Friday, June 26, 2026

Why did the record-breaking leading probe card stock suffer the worst drop amid HBM rumors?

Today, FormFactor (FORM) hit a large bearish candlestick, plunging 12.11% in a single day to close at $130.74, with trading volume expanding to six times the daily average over the past three months—yet just seven weeks ago, it delivered its "strongest quarterly report ever," with revenue soaring 32% year-on-year and profits exceeding expectations, rising over 160% at one point this year. Why would a company with no fundamentals be flawed and lose more than one-tenth of its market value in a single day? Did someone see through something in advance, or was it an emotionally driven stampede?

Latest price
$130.74
▼ -12.11%
Total market capitalization
$10.19 billion
— The price-to-earnings ratio is 152 times
Volume-to-volume ratio
6.0 times
▲ Far exceeding the daily average
$FORMFormFactor, Inc. $130.74▼ -12.11%

It doesn't make chips, but gives every AI chip a 'check-up'

Founded in 1993 and headquartered in Livermore, California, FormFactor does a job that may sound niche but is actually stuck at the throat: semiconductor testing and measurement. Its core product is called the Probe Card, which can be understood as the "inspection probe" before the chip leaves the factory—each wafer must be contacted point by point, powered on, and read to determine yield or qualification.
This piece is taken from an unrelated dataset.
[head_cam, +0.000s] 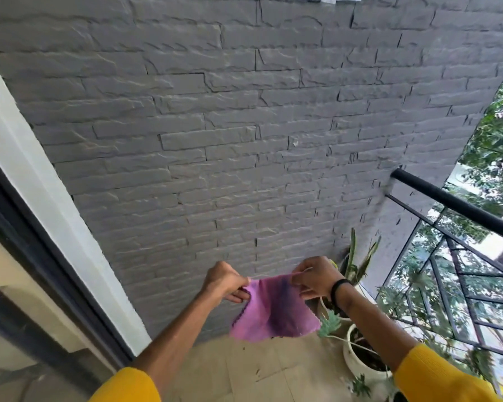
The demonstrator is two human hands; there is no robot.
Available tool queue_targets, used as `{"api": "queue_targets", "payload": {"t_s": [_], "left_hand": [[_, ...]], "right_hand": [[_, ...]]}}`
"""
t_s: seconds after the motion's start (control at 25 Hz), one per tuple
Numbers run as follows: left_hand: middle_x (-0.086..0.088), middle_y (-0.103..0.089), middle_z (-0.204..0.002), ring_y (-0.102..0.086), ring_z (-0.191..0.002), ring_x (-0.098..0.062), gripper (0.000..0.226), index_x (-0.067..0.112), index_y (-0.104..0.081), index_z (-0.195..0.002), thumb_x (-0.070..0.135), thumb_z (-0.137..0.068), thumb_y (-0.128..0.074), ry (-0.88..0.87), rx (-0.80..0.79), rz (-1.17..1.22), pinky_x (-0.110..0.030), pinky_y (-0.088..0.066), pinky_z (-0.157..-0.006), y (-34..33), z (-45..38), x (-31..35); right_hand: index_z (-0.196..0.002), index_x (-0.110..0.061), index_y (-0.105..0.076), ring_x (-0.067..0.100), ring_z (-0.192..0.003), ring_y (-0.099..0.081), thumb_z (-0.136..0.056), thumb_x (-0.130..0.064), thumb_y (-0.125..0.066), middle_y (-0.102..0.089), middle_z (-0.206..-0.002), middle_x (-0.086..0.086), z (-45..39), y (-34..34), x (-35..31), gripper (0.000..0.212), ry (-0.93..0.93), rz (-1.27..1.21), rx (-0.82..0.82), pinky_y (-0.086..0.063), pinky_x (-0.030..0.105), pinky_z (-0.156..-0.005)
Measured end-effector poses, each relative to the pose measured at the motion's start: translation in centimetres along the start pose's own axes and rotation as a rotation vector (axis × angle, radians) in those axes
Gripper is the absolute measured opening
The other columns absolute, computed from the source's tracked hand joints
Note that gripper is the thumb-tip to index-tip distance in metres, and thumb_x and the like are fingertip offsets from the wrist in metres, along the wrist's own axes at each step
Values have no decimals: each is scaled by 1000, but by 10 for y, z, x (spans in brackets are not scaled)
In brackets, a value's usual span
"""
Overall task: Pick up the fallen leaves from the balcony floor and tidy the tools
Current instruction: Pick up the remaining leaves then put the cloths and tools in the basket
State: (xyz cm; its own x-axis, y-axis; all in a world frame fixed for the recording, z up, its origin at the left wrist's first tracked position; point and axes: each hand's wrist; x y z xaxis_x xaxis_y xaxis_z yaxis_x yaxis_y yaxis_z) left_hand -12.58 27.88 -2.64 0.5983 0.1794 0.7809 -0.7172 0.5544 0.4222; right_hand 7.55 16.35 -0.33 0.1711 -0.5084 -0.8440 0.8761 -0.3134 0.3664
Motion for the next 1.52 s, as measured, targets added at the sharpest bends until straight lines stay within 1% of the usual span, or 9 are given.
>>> {"api": "queue_targets", "payload": {"t_s": [0.24,0.48,0.6,0.72,0.88,1.12,1.24,1.4,1.52], "left_hand": [[-9,-77,-72,-76,-66,-21,14,10,-80,-82,22,-87,-75,-99,56,40,-35,-64,-64,-37,19,30],[10,-73,-85,-74,-81,-18,12,41,-64,-93,30,-90,-62,-308,122,5,-35,-64,-67,-24,29,55],[11,-76,-98,-74,-85,-14,47,48,-45,-136,35,-92,-57,-459,34,-117,-33,-61,-78,-17,28,55],[8,-76,-105,-72,-91,-9,63,41,-41,-145,38,-88,-69,-562,161,-37,-32,-58,-86,-3,18,40],[7,-34,-155,-34,-145,-18,138,36,-16,-159,58,-46,-92,-315,-154,274,-38,-35,-113,2,19,0],[3,-64,-137,-60,-127,-15,64,22,-62,-132,49,-77,-82,-366,-582,537,-44,-40,-110,-35,30,17],[-8,-71,-112,-68,-95,-21,32,15,-70,-117,29,-88,-74,-257,-525,734,-34,-57,-80,-51,34,33],[-7,-75,-100,-69,-81,-14,19,13,-71,-109,16,-90,-71,-185,-421,628,-25,-55,-68,-79,34,25],[-8,-76,-108,-71,-89,-17,34,12,-68,-117,13,-85,-78,-113,-461,508,-30,-57,-79,-97,39,11]], "right_hand": [[-76,-22,-72,7,-64,-66,-80,-25,-79,-71,-72,-6,10,-29,-10,9,408,298,74,-55,26,-63],[-113,-29,-65,10,-89,-65,-72,-38,-84,-70,-102,-10,12,-20,-16,46,551,538,64,-51,22,-75],[-102,-25,-69,12,-89,-67,-80,-23,-75,-73,-94,-7,9,-17,-21,23,610,470,189,-49,21,-71],[-96,-26,-74,1,-87,-68,-84,-10,-68,-74,-89,-14,9,-1,-29,21,622,357,187,-52,18,-74],[-103,-18,-75,7,-91,-70,-87,-6,-73,-77,-97,-4,22,29,-44,20,589,9,16,-55,23,-83],[-114,3,-65,26,-89,-67,-87,5,-65,-70,-102,17,25,63,-38,27,351,-575,-140,-58,34,-77],[-119,0,-65,34,-103,-66,-91,-12,-68,-68,-117,19,23,71,-5,30,193,-684,-121,-53,49,-97],[-128,0,-64,40,-119,-60,-79,-39,-84,-65,-127,25,31,50,78,66,-84,-694,-313,-44,57,-107],[-123,9,-62,40,-106,-65,-62,-19,-93,-66,-121,29,40,51,108,74,-50,-707,-121,-54,53,-93]]}}
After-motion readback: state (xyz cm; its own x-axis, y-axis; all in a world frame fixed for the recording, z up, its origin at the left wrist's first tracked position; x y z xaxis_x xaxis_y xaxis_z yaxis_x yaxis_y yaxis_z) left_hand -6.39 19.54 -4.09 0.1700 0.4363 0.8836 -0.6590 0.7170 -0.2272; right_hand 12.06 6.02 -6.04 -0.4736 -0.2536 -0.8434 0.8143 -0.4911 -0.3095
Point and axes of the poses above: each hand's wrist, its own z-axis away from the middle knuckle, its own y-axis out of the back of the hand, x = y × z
The business is divided into two parts

The Probe Cards division, which holds the majority, covers everything from GPU, CPU, and other system-on-chips to DRAM, HBM storage, RF, image sensors, and even quantum computing processors; Another Systems division provides probe stations, thermal subsystems, and cryogenic testing instruments. Its three major customers are SK Hynix, Intel, and NVIDIA—the three most willing to spend money in the AI computing power and high-bandwidth storage industry chain.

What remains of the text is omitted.